Es una chorrada, lo sé, ¿quien va a ser si no?, pero es lo único que se me ocurre decirle. Él, por su parte, percibiendo sin duda mi nerviosismo y el agarrotamiento de mis extremidades, asiente y me invita a acompañarle al interior con un ligero movimiento del brazo. Yo me limito a descalzarme y seguirle. Creo que dejarme llevar es lo mejor que puedo hacer en estos momentos.

- No veo a nadie más –le comento, en parte para romper de nuevo el hielo y corregir la pobre presentación de antes-, ¿estás solo?
- Oh no –me responde mientras caminamos por un pasillo angosto iluminado por la luz que se filtra desde el techo por unas pequeñas celosías con forma de estrella-, tengo conmigo a dos ayudantes. No les has visto porque ahora deben estar en la parte de atrás, cuidando del huerto.

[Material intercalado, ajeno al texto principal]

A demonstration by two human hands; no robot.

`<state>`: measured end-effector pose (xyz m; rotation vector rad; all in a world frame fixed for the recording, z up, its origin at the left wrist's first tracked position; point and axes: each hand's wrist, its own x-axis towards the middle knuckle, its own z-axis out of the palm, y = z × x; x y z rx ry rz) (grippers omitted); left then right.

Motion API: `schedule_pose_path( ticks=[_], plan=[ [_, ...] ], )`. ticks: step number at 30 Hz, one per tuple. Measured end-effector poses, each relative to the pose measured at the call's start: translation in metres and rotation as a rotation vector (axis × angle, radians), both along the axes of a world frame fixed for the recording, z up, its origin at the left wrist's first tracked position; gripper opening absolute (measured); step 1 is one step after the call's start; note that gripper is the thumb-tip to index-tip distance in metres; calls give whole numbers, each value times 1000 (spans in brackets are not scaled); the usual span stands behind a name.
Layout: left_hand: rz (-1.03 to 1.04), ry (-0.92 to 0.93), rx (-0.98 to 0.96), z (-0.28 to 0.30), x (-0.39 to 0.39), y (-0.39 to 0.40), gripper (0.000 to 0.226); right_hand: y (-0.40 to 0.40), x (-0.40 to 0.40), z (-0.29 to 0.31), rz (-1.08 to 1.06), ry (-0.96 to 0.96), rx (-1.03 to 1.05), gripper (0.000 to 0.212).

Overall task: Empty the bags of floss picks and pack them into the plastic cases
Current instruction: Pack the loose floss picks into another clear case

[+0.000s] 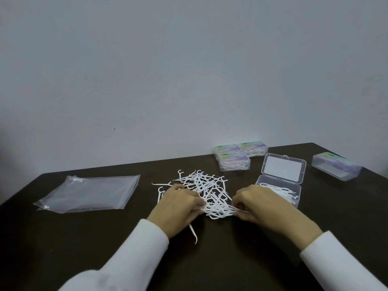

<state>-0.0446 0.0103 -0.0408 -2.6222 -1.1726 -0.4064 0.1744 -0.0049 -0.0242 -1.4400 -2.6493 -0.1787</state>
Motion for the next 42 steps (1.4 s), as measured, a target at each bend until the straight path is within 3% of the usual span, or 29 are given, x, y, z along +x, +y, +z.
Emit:
schedule_pose_path(
  ticks=[6, 11, 17, 23, 27, 32, 38, 42],
  plan=[
    [10, -156, 46, -6, -6, 4, 13, 2, 7, -2, -14, 49, 39, 20],
    [92, -319, 11, 3, -7, -2, 11, 7, 18, -1, -49, 291, -28, 15],
    [182, -743, -148, 9, -6, -3, 19, 8, 31, 4, -96, 492, -102, 12],
    [158, -995, -229, 19, 9, -1, 14, 10, 49, 9, -223, 537, -69, 9],
    [96, -1170, -342, 26, 29, 6, 12, 9, 67, 12, -375, 497, -1, 4],
    [21, -1336, -505, 30, 56, 21, 19, 8, 84, 13, -576, 302, -31, 20],
    [-34, -1525, -662, 32, 88, 36, 16, 14, 83, 6, -583, 233, -61, 31],
    [-41, -1544, -698, 33, 105, 43, 9, 17, 82, 4, -530, 253, -79, 30]
  ],
)
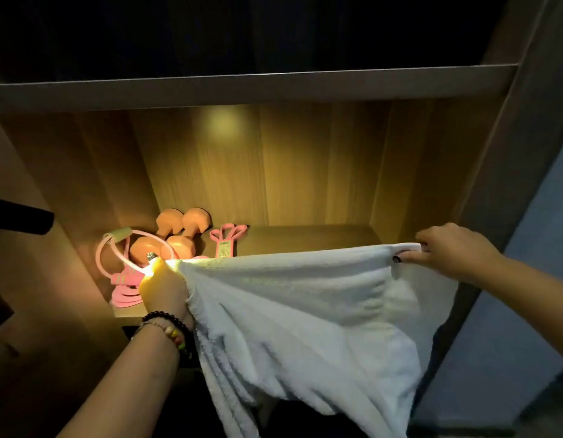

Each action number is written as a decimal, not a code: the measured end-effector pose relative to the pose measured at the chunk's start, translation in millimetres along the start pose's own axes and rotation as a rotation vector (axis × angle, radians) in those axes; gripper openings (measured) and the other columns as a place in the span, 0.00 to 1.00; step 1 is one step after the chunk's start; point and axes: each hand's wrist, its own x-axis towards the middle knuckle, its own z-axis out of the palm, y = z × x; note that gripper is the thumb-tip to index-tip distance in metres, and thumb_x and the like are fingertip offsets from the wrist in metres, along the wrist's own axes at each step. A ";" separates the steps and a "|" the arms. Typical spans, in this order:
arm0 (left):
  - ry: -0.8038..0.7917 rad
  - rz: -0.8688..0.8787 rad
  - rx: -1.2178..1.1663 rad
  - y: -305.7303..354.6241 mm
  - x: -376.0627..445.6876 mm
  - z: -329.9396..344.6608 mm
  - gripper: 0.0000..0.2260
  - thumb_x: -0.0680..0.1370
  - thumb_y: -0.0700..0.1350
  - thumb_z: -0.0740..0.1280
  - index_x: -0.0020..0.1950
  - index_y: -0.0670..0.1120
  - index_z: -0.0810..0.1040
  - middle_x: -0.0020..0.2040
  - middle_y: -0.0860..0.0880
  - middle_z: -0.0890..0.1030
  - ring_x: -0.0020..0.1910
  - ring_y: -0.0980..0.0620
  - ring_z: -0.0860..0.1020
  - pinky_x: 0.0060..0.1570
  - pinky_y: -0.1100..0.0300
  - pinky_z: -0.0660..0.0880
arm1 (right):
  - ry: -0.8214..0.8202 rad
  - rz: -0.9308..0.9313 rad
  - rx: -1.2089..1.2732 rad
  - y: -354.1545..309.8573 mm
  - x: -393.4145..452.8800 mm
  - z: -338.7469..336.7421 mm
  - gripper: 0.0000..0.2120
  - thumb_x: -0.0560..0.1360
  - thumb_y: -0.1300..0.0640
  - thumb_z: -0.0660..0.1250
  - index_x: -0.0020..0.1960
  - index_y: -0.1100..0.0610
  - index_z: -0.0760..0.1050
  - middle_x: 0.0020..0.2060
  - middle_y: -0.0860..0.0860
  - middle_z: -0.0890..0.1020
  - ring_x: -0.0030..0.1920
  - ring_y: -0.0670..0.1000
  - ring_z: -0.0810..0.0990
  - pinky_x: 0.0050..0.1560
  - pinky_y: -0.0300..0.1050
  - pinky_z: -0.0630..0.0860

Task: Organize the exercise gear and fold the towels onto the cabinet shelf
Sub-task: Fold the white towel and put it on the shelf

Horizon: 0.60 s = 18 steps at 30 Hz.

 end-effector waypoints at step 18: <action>-0.436 0.104 -0.750 82.8 -41.4 27.9 0.23 0.75 0.57 0.67 0.49 0.34 0.78 0.40 0.40 0.80 0.38 0.47 0.78 0.37 0.58 0.74 | -0.160 -0.473 0.920 -73.5 -68.2 -86.1 0.11 0.69 0.58 0.73 0.51 0.50 0.81 0.46 0.49 0.84 0.49 0.47 0.83 0.49 0.47 0.81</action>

- Pero entonces, ¿sois únicamente tres los que vivís en el monasterio?
- No, en realidad no –contesta, dándome paso a lo que tiene toda la pinta de ser su despacho-. Por el monte podrás encontrar varias cabañas para novicios. Como parte de su iniciación, los aspirantes deben permanecer aislados en esas moradas por espacio de tres años. Además, algunos fieles, durante sus vacaciones, están construyéndose hogares por el recinto. Pero tienes razón, esta semana no espero a nadie excepto a ti.

Entramos en el reducido cubil y me limito a sonreír como Wang, incapaz de entender como puede existir este templo en plena sierra aragonesa, pero divertido ante la coincidencia de que se encuentre a relativamente pocos kilómetros de Torreciudad, el centro espiritual del Opus Dei.

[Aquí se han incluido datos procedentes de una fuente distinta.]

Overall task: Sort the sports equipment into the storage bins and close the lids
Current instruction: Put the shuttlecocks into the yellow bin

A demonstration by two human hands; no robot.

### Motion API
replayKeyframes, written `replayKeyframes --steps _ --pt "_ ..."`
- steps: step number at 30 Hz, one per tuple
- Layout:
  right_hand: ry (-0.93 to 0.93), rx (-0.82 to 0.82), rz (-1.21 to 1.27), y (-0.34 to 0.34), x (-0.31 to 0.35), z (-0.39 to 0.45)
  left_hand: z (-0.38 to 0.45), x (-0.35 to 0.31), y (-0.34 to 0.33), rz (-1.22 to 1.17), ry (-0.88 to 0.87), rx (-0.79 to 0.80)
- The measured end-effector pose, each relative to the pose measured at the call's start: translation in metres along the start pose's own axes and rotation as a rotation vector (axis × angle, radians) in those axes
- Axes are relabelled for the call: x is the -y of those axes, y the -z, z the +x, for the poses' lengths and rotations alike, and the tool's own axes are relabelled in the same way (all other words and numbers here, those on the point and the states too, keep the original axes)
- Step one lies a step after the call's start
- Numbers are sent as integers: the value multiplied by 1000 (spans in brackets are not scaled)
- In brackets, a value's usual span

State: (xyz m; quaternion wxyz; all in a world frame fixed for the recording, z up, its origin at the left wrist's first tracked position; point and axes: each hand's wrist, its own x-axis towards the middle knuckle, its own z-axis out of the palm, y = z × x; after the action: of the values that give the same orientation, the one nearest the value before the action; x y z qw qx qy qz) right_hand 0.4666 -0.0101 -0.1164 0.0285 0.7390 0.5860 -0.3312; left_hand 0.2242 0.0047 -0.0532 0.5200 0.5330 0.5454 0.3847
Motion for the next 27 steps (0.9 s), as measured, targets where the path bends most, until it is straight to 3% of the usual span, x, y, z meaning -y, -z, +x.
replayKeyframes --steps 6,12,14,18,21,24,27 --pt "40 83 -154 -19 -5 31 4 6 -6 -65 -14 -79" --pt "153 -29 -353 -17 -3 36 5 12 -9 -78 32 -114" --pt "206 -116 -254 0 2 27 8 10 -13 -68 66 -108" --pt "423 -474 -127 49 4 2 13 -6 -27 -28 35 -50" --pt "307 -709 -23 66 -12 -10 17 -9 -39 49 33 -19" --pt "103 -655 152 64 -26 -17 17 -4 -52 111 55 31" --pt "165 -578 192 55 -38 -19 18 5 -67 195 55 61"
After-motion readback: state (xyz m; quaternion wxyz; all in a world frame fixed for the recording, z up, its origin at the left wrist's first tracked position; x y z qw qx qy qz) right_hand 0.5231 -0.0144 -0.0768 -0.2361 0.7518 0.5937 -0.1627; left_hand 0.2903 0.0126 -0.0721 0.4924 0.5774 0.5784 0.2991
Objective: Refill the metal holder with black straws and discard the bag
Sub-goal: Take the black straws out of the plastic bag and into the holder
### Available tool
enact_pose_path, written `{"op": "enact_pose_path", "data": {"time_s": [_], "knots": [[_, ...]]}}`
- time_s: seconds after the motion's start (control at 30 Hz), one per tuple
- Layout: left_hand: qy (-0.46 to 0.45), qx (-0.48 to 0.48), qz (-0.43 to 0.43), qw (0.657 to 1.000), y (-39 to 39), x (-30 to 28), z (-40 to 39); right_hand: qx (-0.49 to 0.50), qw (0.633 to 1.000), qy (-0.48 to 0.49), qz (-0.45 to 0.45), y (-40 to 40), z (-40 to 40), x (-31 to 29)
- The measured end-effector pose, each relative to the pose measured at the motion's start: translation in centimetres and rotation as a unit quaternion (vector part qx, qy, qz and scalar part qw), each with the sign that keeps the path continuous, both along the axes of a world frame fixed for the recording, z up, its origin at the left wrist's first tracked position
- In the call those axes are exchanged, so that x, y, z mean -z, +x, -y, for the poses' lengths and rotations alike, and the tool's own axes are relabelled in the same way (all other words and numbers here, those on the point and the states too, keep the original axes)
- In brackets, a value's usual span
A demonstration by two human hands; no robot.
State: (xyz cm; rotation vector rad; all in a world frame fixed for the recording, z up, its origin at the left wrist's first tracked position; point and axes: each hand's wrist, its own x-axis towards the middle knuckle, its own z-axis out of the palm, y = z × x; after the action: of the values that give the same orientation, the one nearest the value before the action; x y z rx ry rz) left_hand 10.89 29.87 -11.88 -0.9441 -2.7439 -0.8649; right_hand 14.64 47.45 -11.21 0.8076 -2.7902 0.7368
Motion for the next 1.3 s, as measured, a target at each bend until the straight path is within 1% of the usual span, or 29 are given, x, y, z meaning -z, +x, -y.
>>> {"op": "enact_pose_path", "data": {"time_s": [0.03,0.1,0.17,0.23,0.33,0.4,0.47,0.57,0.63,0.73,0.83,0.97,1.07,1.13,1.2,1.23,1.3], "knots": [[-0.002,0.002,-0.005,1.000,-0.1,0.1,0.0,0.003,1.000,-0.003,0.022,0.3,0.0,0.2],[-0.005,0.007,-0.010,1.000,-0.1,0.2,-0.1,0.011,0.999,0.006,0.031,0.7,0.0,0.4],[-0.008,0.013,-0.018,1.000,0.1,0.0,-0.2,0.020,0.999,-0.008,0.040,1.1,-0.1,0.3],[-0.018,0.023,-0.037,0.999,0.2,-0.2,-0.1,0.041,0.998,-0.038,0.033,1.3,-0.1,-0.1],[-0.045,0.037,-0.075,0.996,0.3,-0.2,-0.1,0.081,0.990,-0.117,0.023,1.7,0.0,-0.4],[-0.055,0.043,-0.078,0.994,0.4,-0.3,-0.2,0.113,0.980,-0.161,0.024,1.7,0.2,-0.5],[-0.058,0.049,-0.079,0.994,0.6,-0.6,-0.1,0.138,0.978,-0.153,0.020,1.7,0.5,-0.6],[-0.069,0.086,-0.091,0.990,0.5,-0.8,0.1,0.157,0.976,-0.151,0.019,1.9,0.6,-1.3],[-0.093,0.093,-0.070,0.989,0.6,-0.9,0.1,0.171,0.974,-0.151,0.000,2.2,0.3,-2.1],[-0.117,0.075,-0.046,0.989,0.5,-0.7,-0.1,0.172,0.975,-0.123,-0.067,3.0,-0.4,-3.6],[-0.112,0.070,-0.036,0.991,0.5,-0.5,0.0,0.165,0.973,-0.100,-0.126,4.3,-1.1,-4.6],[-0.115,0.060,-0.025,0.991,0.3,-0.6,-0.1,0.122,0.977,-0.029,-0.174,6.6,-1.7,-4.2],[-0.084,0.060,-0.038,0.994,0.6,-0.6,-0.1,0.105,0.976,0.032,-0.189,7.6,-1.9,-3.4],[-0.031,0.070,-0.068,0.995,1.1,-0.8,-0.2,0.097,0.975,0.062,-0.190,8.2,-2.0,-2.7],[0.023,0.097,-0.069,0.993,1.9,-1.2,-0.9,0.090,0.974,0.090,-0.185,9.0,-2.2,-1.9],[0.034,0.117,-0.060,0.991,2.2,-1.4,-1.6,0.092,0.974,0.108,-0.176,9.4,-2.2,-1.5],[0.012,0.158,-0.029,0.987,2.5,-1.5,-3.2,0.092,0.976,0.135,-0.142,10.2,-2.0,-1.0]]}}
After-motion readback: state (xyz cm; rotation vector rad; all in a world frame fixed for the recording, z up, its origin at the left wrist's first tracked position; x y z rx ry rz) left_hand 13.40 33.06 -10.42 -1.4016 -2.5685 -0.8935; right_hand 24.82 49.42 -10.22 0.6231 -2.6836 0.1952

Lo que, tal como imaginaba, es el despacho de Wang consta de una sencilla mesa de escritorio, de Ikea por cierto, llena de cajones y sobre la que descansa un sencillo y ya obsoleto Toshiba portátil. Tras ella, Wang se ha sentado en una silla con ruedas y respaldo alto y reclinable que no cuadra con el estilo del resto de la estancia y que, imagino, ha sido donada por alguna entidad o simpatizante agradecido. El mobiliario restante se limita a unas estanterías modulares y un sofá cama cubierto por una funda de tela estampada con motivos florales.

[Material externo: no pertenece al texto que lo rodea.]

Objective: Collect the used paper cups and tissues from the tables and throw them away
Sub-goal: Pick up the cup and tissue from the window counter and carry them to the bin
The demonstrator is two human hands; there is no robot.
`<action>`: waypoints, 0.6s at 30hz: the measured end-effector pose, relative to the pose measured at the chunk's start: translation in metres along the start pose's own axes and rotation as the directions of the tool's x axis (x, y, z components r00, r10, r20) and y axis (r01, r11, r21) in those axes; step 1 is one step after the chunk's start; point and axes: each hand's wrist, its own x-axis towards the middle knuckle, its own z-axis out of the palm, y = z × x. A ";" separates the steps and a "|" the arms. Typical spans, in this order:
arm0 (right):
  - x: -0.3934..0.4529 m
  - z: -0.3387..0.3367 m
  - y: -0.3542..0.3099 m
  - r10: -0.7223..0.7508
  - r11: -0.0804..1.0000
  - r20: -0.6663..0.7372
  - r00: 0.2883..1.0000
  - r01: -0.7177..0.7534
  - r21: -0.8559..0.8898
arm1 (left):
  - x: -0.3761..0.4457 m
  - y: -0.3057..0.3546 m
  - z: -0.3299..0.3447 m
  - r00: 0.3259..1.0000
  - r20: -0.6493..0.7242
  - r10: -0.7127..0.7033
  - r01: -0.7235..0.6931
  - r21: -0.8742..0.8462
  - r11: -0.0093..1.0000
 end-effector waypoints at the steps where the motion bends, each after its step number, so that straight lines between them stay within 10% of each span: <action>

- Ponte cómodo –me dice sin abandonar su sonrisa y emanando un raro sosiego que, lejos de tranquilizarme, me perturba.
Yo le hago caso y me siento en el sofá mientras intento disimular mi impaciencia echando una nueva mirada al resto de la habitación. Detrás de él, junto a la ventana, cuelga el póster del jugador de fútbol brasileño Ronaldo, vistiendo la equipación del F.C. Barcelona. Encima de uno de los estantes del mueble que hace la función de librería veo un antiguo radiocasette Sony junto al que se apilan varias cintas de música pasadas de moda de Ray Coniff, Richard Clayderman o Neil Diamond entre otras.
- Bueno –exclama finalmente el monje-, querrás que comience cuanto antes, ¿no es así?
- Sí –le contesto, ávido de saber-, por descontado. Explícame todo lo que sepas de mi padre, por favor.